What Is It About 'No Free Lunch' That Obama Doesn't Understand?
By David Limbaugh
2/3/2012
Obama's latest homeowner mortgage relief plan is perfect for him: It both is consistent with his ideology -- duh -- and allows him to buy more votes with someone else's money, all the while pretending there is in fact such a thing as a free lunch.
The painfully superficial liberal approach to poverty gets old, as does its corollary tenet that conservatives who reject liberals' failed ideas lack compassion. Indeed, Obama seemed to devote half the words in his prayer breakfast speech to proving that Scripture compels liberal policies.
Obama's latest proof that he cares more than we do is his proposal to "give every responsible homeowner in America a chance to save about $3,000 a year on their mortgage by refinancing at historically low rates. No more red tape. No more runaround from the banks."
This has all the elements. He frames the program as applying only to responsible mortgagors; he personally gets credit for handing out this money from his legendary "stash"; government, not the market, dictates what the interest rate will be; government will wave its magic wand forbidding "red tape" and bureaucratic obstacles; and banks, one of his favorite targets, are demonized and lined up to be punished.
But haven't we had enough of this man's top-down manipulation of the market in the guise of helping people? Is he ever to be held accountable for similar failed programs he's already tried? How about that $75 billion mortgage relief plan he implemented in 2009? You know, the one he said would "give millions of families resigned to financial ruin a chance to rebuild"? The one he said would save 7 million to 9 million mortgages.
Well, The New York Times reported in January 2010 that the plan had "been widely pronounced a disappointment." And "some economists and real estate experts," the Times went on, "now contend it has done more harm than good." By June 2010, more than a third of the 1.24 million borrowers who had enrolled in the mortgage bailout program had already dropped out. Nevertheless, the administration pressed forward, in complete denial that the program was failing and that the administration should be accountable. It cared, after all.
But if you buy your kid a car or give him a sweetheart loan to help him purchase one and he gets drunk and wrecks it, do you immediately buy him a new, more expensive one?

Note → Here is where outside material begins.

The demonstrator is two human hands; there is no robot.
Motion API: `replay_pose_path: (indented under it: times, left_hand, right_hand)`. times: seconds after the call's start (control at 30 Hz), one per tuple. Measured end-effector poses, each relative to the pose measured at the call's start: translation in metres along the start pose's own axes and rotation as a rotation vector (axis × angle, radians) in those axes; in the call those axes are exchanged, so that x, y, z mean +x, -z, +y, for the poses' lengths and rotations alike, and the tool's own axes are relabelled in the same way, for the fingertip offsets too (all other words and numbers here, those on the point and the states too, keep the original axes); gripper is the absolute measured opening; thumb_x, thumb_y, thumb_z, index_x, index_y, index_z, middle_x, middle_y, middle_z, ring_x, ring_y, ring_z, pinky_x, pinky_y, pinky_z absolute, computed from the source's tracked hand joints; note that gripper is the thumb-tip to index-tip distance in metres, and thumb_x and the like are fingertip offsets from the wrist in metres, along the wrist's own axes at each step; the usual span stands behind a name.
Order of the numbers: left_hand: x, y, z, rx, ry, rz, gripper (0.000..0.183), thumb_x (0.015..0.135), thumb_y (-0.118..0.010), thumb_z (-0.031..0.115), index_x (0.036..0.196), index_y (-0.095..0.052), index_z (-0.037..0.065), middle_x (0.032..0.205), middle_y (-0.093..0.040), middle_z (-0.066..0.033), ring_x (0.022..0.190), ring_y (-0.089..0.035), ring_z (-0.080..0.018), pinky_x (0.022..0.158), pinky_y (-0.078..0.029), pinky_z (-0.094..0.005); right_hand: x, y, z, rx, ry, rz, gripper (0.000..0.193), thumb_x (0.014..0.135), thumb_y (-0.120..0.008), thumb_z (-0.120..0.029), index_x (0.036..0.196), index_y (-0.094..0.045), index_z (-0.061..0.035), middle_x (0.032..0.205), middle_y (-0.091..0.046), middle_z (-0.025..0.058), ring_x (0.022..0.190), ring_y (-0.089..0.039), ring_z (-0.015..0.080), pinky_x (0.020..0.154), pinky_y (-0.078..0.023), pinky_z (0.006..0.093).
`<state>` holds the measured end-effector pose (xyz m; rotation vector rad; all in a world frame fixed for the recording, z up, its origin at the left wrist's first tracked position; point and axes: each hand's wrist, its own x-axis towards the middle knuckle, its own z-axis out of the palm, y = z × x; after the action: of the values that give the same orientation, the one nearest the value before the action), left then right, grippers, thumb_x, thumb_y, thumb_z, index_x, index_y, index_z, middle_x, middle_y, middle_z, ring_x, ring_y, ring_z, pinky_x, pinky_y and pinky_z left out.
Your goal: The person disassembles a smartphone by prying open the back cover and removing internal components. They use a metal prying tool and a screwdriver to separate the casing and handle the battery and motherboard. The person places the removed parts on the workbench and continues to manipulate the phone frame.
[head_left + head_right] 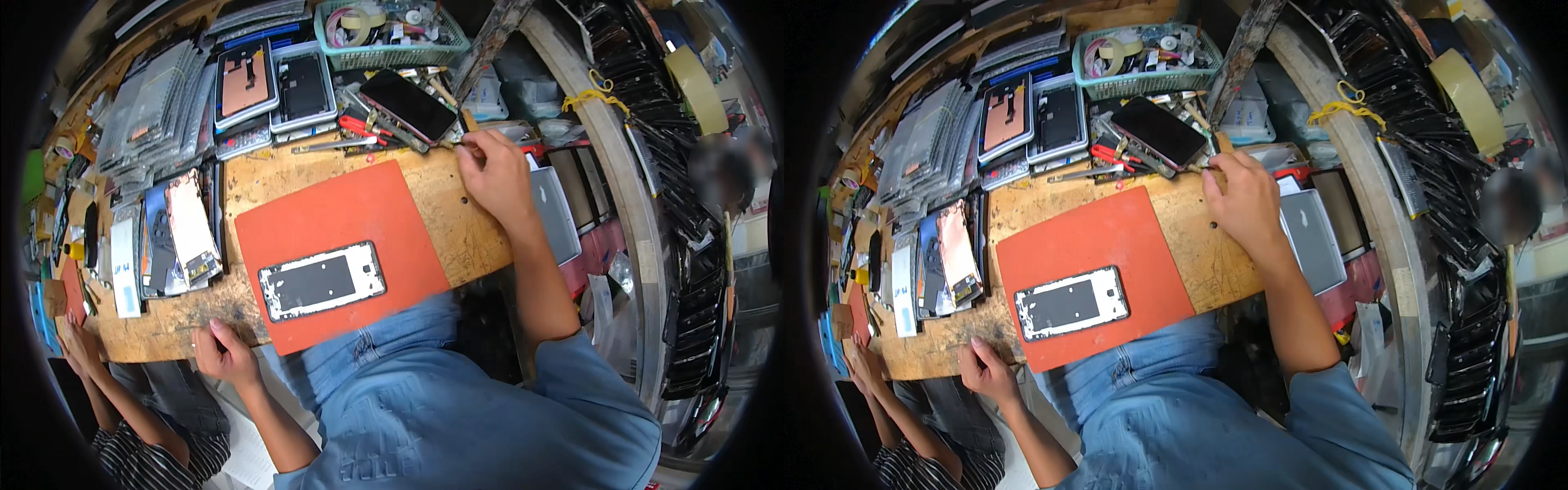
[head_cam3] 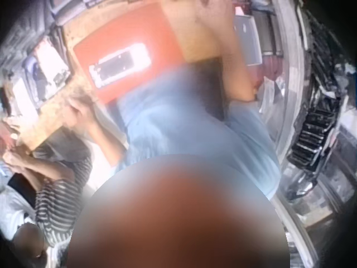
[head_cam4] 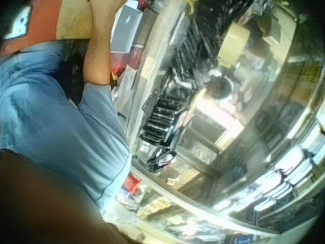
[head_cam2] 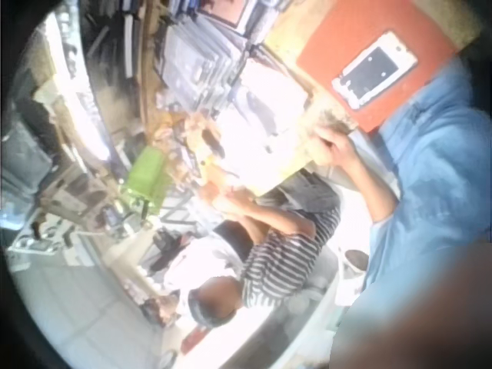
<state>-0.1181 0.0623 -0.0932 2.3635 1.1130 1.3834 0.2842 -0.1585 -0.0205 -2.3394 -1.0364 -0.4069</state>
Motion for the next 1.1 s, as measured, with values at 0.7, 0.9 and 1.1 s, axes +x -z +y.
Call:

Moreover, is Obama ever to be held accountable for his entire range of economic policies that have grossly exacerbated our economic malaise and suppressed any chance of a real recovery?
If he would just get his Keynesian boot off the accelerator, quit spending money as if he were a perpetual lottery winner, stop enacting regulations to punish businesses, get behind capital gains and corporate income tax relief, stop showering recklessly wasteful "renewable and clean" energy projects with money as if he were a bitter spouse trying to bankrupt her cheating husband, and end his crusade against tried-and-tested domestic sources of energy, the economy would recover and we wouldn't have so many homeowners with upside-down mortgages to worry about. But why do all that when you can still blame Bush?
Did Obama accept responsibility for his 2009 mortgage relief plan? Of course not. He brags about it. He fails to mention his promise to save 7 million to 9 million mortgages and boasts that he's helped nearly 1 million of them, itself a dubious figure. There's no "I'm sorry it was a miserable failure," but rather "trust me to throw something else against the wall" -- reminiscent of his high-speed rail mantra.
His new plan is terribly flawed. It'll probably win him votes, but it wouldn't do anything for the ailing housing market or the overall economy and would probably hurt them. The Cato Institute's Mark Calabria debunks the idea that reducing homeowners' mortgage payments would be "a no-cost stimulus." It might give homeowners more money to spend, but it would drive down payments on mortgages and mortgage-backed securities, so mortgage investors would reduce their spending, making the net effect a wash. It would also redistribute money, regressively, from some taxpayers to homeowners and from retirees to younger homeowners. Nor would the arbitrary fee to be imposed on the evil banks be without consequences because it would reduce bank equity and thus new lending, hurting potential borrowers by reducing available credit. The plan could also reduce future home prices.
So we have a cavalier president proposing, again (remember the GM and Chrysler restructurings), to alter the terms of existing contracts to the detriment of one of the contracting parties, illegally and unconstitutionally, as if lawmakers' allegedly good intentions exempt them.
This plan moves beyond class warfare rhetoric into class warfare policy. The administration is not teaching people to fish but is stealing fish from others and giving it to them. It will not work, and it will further damage our hopes for a sustained recovery.